Et nous la retrouvons, en effet, splendide et victorieuse par la grâce, jusque dans ce bas-relief républicain!
Voici toute une cohue de statues: Flandrin, Ingres, Bailly, etc.
Le Hoche, de Clésinger, comme son Marceau qui est à l'extérieur du Palais, devant la porte de sortie, sont deux œuvres, fières, vivantes, et romantiques, ce qui sous ma plume est l'adjectif le plus glorieux. La Mort de Britannicus de M. Paul Chopin n'est qu'une étude, mais bonne. Quant à l'absence de mouvement que Mlle Delattre a baptisé Sophocle, ce n'est qu'un jeune drapé et assis. M. Kossowski a représenté Bernard Palissy mettant une bûche dans un four; le geste par lequel il se garde de la réverbération est d'un grand naturel et c'est là la pièce la plus sincère du Salon, comme rendu.—Le Vercingétorix devant César, de M. Peyrolle, n'est qu'un brenn, non le Brenn des Brenn. Assez fièrement piétée, la Jacqueline Robins de M. Lormier est surtout d'intérêt local pour Saint-Omer. La Bianca Capello de M. Ferville Suan n'est pas admissible, quand on connaît celle de Marcello; M. Caravaniez a fait un pastiche moyen âge avec son Anne de Bretagne; pour finir, un contemporain glorieux, le Général Chanzy, couché et enveloppé dans le drapeau.
VI
LA SCULPTURE CIVIQUE
Ici, l'on s'appelle citoyen; la chlamyde est une carmagnole, et le moindre bonnet phrygien: sans ambages, il s'agit bien plus de politique gouvernementale que d'esthétique. Aussi les Revues devraient laisser cette partie de la sculpture aux journaux politiques, si la critique n'était pas tenue de suivre l'art jusqu'en ses aberrations et le jury jusque dans ses démences. Qu'on ait médaillé la Séance du 23 Juin, soit; mais englober dans cette récompense un ouvrage qui viole les lois essentielles de la plastique, voilà qui ne peut se supporter; et puisque le jury est si jury que cela, il faut lui faire honte; car c'en est une que la jaculation des gens du métier devant ce haut-relief.

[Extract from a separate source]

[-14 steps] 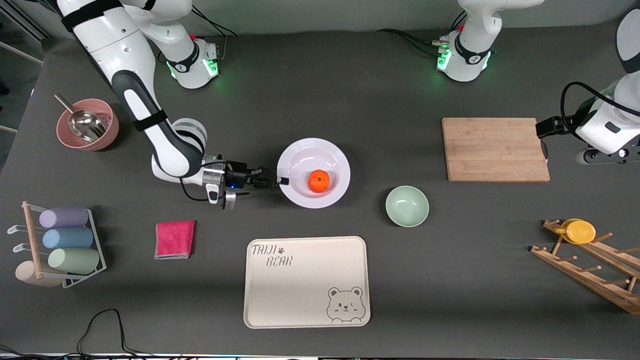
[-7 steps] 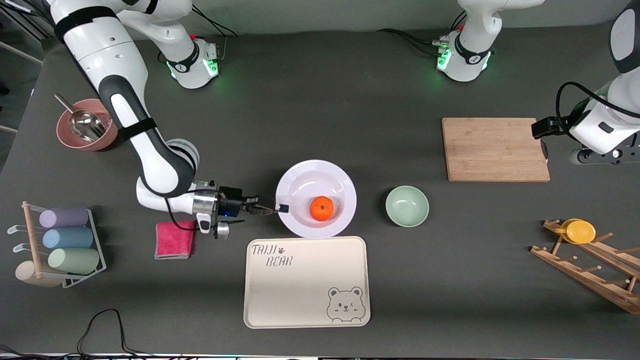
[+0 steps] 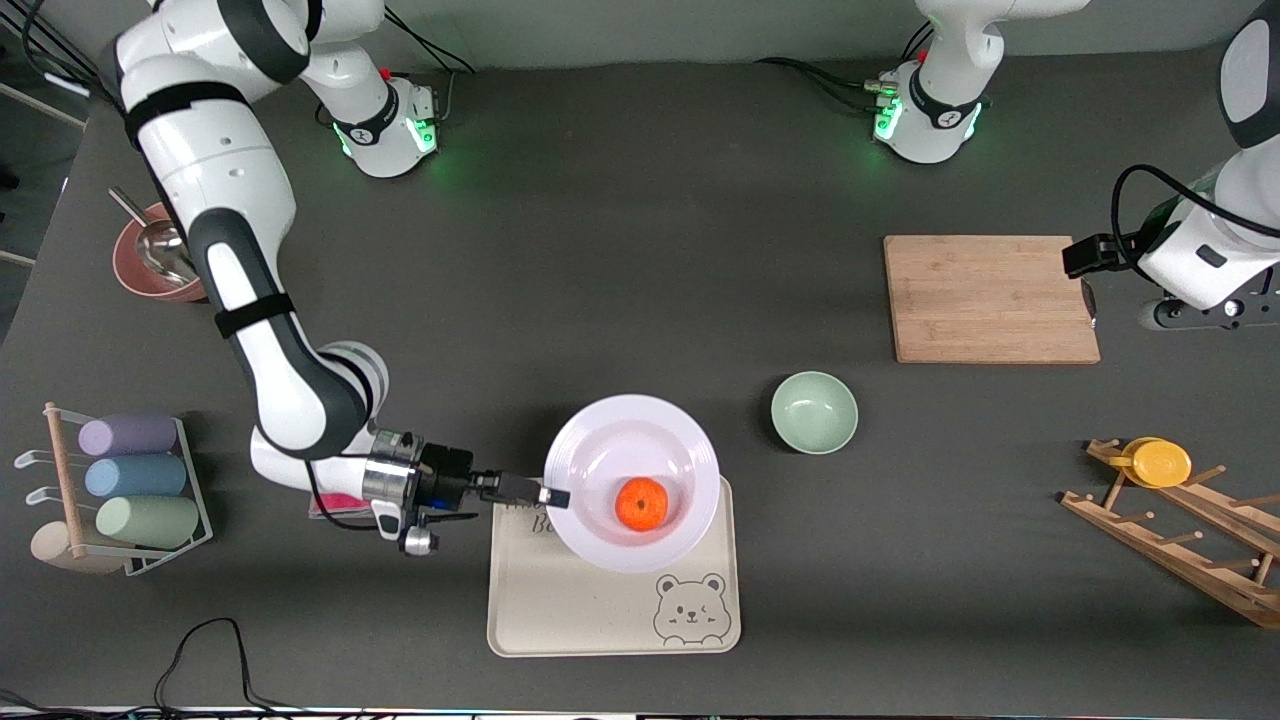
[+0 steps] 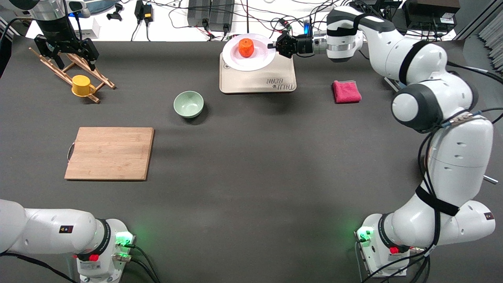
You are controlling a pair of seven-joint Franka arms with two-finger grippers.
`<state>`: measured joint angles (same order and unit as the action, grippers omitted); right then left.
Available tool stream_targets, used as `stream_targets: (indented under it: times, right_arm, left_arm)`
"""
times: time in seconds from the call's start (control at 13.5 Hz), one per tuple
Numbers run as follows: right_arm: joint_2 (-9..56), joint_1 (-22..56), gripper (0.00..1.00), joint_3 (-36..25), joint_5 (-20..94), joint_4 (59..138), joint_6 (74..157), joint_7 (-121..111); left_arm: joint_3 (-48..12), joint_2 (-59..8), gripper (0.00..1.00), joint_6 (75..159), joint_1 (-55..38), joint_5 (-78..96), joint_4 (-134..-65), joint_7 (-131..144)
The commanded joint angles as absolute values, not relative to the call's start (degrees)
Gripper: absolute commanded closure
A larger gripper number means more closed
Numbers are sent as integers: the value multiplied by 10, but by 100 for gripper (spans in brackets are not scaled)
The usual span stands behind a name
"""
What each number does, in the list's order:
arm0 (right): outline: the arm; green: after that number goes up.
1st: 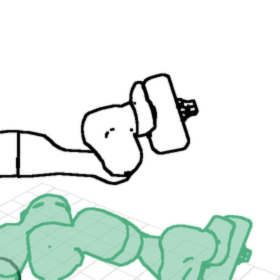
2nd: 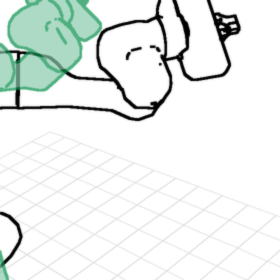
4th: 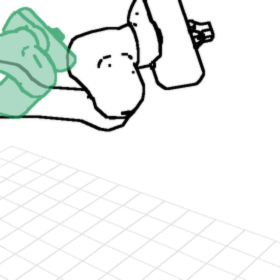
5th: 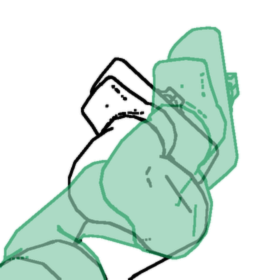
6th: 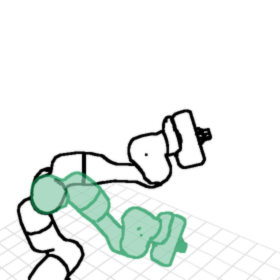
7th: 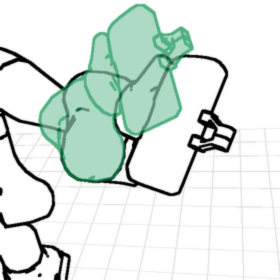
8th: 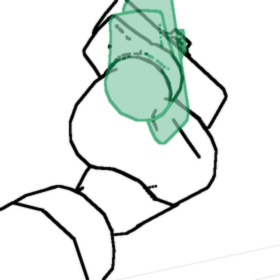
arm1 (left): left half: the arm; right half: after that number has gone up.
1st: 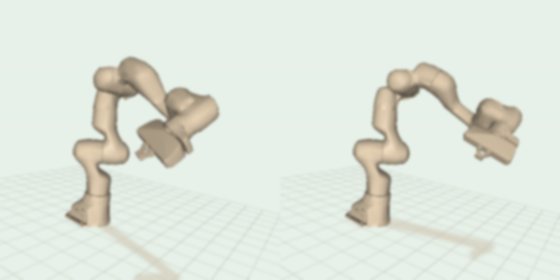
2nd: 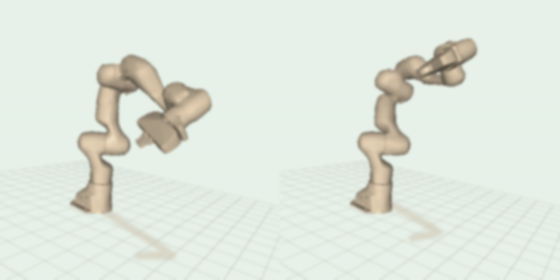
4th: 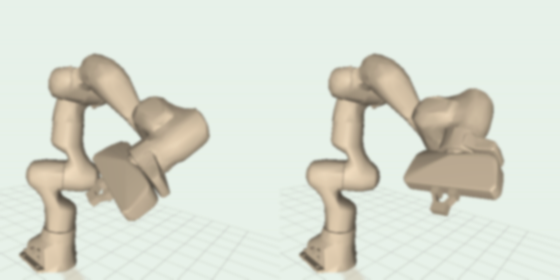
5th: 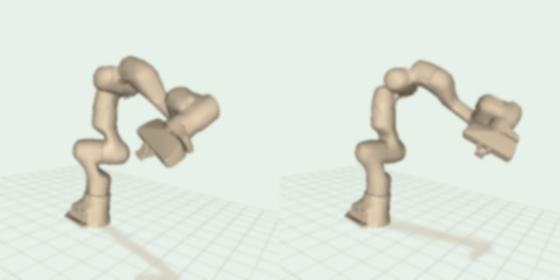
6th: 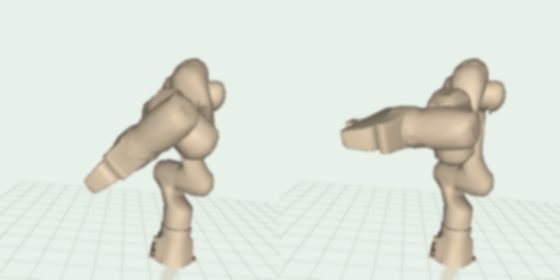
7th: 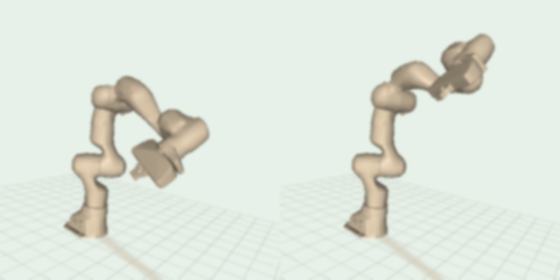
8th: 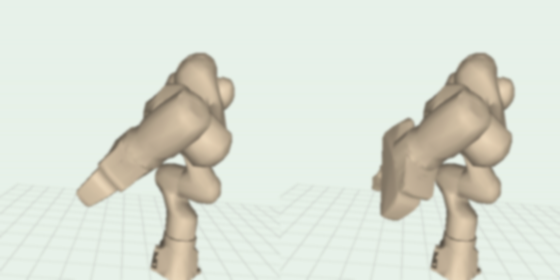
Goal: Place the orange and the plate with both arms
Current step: 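Slide the plate with the orange onto the bear tray, right gripper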
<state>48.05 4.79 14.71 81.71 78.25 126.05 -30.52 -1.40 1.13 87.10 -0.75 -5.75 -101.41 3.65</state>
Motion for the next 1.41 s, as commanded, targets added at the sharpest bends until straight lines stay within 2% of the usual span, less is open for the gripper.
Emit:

La République! le titre promet la virago de Rude, ou la Matrona potens de Barbier; et quoique cette promesse ne soit pas de celles irréalisables, M. Dalou n'en tient pas l'ombre. La République est absente de cet ouvrage qu'elle dénomme. En son lieu et place s'embrassent deux académies; le vrai titre serait donc le Baiser de paix; mais foin d'une réminiscence catholique! M. Dalou, mameluck de M. Renan, écho de Pierre Dupont, s'est inspiré de la mirlitonnade suivante:
La République régnera
Sur tous les peuples; et la terre
Dans la paix se reposera
De cinq ou six mille ans de guerre!
M. Dalou est un sculpteur abstrait; il représente la République par sa prétendue conséquence sociale et le troisième mot de sa devise: Fraternité.